**What you need to do:**
Pull out every line below that holds the word "right".

Dataset excerpts:
◆ ◆ ◆ ◆
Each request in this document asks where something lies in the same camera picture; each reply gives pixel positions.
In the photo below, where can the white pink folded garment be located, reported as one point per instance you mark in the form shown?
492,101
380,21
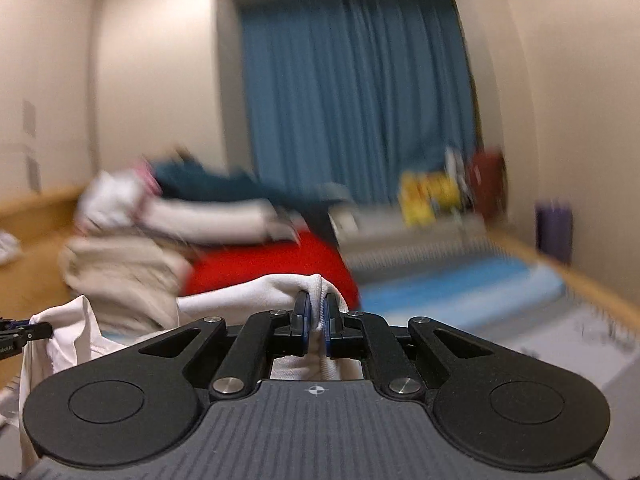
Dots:
113,199

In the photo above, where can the white long-sleeve shirt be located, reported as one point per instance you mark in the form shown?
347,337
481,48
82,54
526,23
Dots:
86,328

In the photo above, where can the white folded blanket stack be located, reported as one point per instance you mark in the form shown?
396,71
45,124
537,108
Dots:
236,223

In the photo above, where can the wooden bed headboard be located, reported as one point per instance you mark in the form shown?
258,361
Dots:
42,223

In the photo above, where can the light blue folded sheet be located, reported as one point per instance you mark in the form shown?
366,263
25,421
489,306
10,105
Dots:
469,292

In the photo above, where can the red folded blanket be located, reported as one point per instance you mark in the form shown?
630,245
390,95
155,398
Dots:
238,264

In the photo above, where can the white tissue pack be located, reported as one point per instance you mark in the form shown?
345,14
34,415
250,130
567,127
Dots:
10,248

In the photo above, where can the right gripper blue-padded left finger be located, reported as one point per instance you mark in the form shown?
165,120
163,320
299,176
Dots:
265,336

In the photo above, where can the grey printed bed sheet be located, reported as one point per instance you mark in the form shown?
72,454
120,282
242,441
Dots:
568,332

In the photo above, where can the blue curtain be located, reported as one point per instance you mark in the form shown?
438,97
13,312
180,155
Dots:
355,92

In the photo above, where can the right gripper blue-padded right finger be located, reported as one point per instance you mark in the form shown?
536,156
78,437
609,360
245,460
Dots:
367,338

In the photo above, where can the purple paper bag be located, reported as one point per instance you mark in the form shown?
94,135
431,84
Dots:
554,229

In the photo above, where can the yellow plush toys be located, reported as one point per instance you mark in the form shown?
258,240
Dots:
424,195

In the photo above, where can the dark teal plush shark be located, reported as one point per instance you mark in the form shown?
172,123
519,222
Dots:
189,180

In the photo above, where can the cream folded quilt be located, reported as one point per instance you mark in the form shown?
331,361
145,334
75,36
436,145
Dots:
131,283
◆ ◆ ◆ ◆
**Answer box:**
In the photo above, where can the right gripper blue-padded left finger be located, reported as one point per instance you mark in the form shown?
In the photo above, where can the right gripper blue-padded right finger be located, reported as one point per instance you mark in the form shown?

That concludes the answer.